To that end, we added 5 DIA Nov $119 puts at $1.52 to our White Christmas Portfolio, which I expect to do an official write-up for this weekend. We cashed out a couple of successful bullish plays and we were going to keep ourselves neutral but that little burst of energy the markets picked up into the close was too good of a shorting opportunity to pass up - just in case we get a little pullback off of what is now a 15% run in less than a month on the Dow. The relatively small entry allows us to roll the position if the upside momentum continues because - either way - we KNOW we want to have a nice hedge in place over the weekend. We also did a nice SCO spread while oil was testing $94, getting 5 SCO Nov $45/48 bull call spreads for $1.10 and selling the $42 puts for $1.60 for a net $250 credit on $1,500 worth of bearish oil spreads.

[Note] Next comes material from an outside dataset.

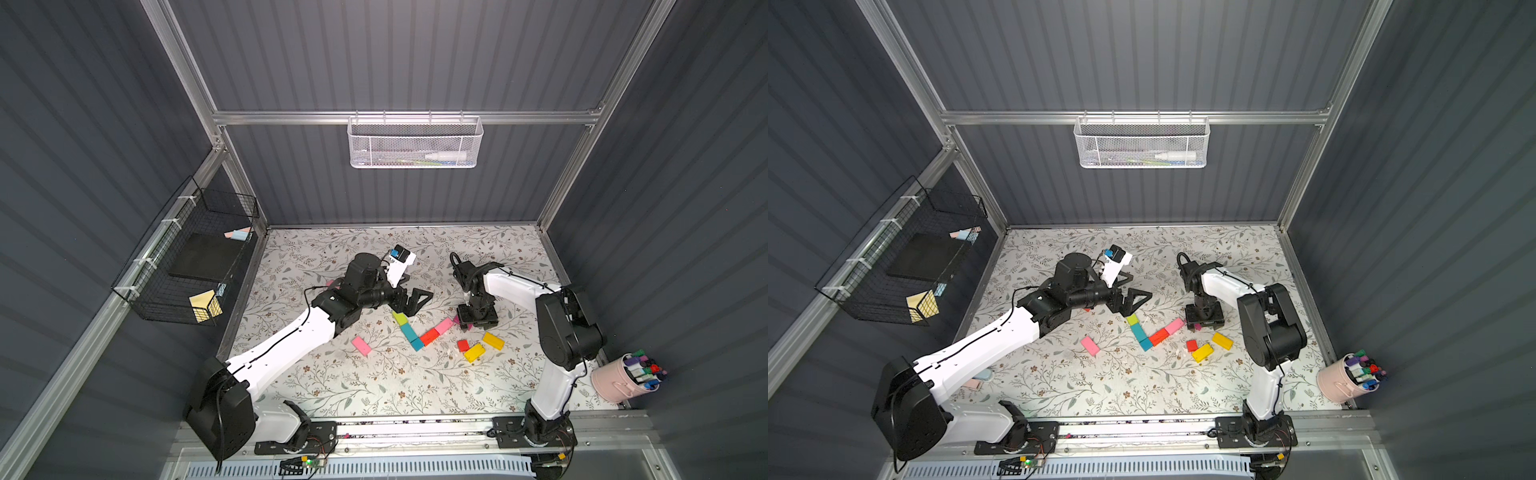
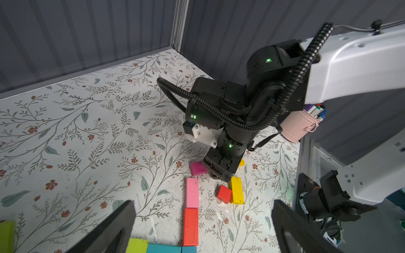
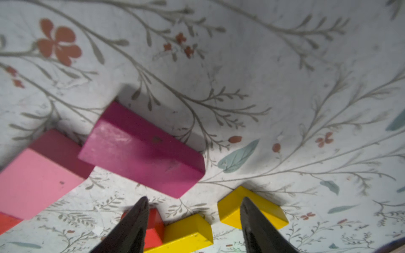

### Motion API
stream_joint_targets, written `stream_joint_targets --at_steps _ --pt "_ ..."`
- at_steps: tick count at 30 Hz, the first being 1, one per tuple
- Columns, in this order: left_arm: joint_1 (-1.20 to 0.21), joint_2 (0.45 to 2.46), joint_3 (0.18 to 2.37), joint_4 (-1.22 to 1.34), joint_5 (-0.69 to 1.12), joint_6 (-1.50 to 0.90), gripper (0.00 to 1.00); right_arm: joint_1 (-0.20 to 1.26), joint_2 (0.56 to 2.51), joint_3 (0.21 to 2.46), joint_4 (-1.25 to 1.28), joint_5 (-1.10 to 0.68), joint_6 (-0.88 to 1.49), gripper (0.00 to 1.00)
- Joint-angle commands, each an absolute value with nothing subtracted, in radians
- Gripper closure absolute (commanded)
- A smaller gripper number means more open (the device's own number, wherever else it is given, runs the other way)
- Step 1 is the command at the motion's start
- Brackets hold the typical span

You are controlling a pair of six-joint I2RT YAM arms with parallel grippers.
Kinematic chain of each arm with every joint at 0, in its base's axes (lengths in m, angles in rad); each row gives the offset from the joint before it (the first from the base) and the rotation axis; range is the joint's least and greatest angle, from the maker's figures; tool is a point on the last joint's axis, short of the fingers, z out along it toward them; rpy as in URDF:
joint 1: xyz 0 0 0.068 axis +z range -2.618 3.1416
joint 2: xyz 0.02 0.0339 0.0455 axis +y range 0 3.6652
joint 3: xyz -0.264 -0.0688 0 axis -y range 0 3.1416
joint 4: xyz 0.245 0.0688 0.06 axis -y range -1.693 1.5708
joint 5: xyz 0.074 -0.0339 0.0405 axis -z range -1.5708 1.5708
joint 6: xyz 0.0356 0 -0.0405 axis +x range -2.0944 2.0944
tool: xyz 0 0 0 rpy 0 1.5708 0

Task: Assemble the letter v with building blocks
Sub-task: Pick up the building block from the center of the board.

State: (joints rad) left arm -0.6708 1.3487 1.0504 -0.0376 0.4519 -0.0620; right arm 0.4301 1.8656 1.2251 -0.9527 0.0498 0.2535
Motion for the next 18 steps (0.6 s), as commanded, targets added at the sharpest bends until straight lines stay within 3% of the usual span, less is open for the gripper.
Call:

So you see, we don't need to be at the dead bottom of a range or have a high VIX to take some nice, leveraged positions - we just need to find individual stocks and ETFs that are overbought or oversold which violate our FUNDAMENTAL outlook and then we can construct sensible positions to take advantage of the move we predict. The real key is to be PATIENT and wait for a good opportunity to present itself. That's one of the great things about our member chat - it gives us something to do while we wait for the fish to bite!
There's only so many questions we can answer during trading hours and I don't like to let things get too crazy. I also have my own little vacation coming up next week (I still work most days, but from somewhere else) so it's a good time to pull back from teaching new members and doing a little team-building with the group we already have.
As you can see from the chart on the right - it is IMPERATIVE that we make sure we do not fall into the bottom 90% or we will have all of our money confiscated, as it has been by the top 4% since 1979. As I said on BNN the other day, the disparity between that top 1% and the next 9% is GREATER than the disparity between the bottom 90% and the top 10% but the people in the top 10% (like the anchor who asked me why I would identify with the 99%) just don't seem to get it. They are getting screwed too - just a little more gently than the bottom 90% so they "go along to get along" with that tantalizing dream that - one day - they too will make it to the that $9,141,190 PER YEAR INCOME that marks the very bottom of the top 0.01% (30,000 Americans).
Why do people in the top 10%-1%, who make between $109,062 and $368,238 fight for the rights of people who make AT LEAST 30-90 times more money than they do and NOT to pay taxes? Do they not understand that if, for example, T. Boone Pickens, who made $3.6Bn two years ago, only pays 15% capital gains of $540M instead of 35% ($1.26Bn), that simply means that they need to cough up an additional $720M to cover the shortfall?
And it's not even people like T. Boone who are the real problem - it's corporate people like GE, who have paid just $1Bn in taxes on $40Bn in NET INCOME over the past three years. U.S. corporations netted $3.4Tn in income (declared) last year and paid a grand total of $192Bn in taxes - that's 5.6%. If those corporations paid the same 35% that the other citizens pay (and they fought to be considered ordinary citizens, didn't they?), then our nation would have an additional $1Tn in tax revenues and we wouldn't have a deficit and maybe corporations would only have $2.5Tn of cash hoarded instead of the current $3.5Tn but then maybe that extra $1Tn would flow back through the economy and create jobs - maybe ...
WE ARE THE 99.9% and we are NOT going to take it anymore!
Additional disclosure: Positions as indicated but subject to VIOLENT change!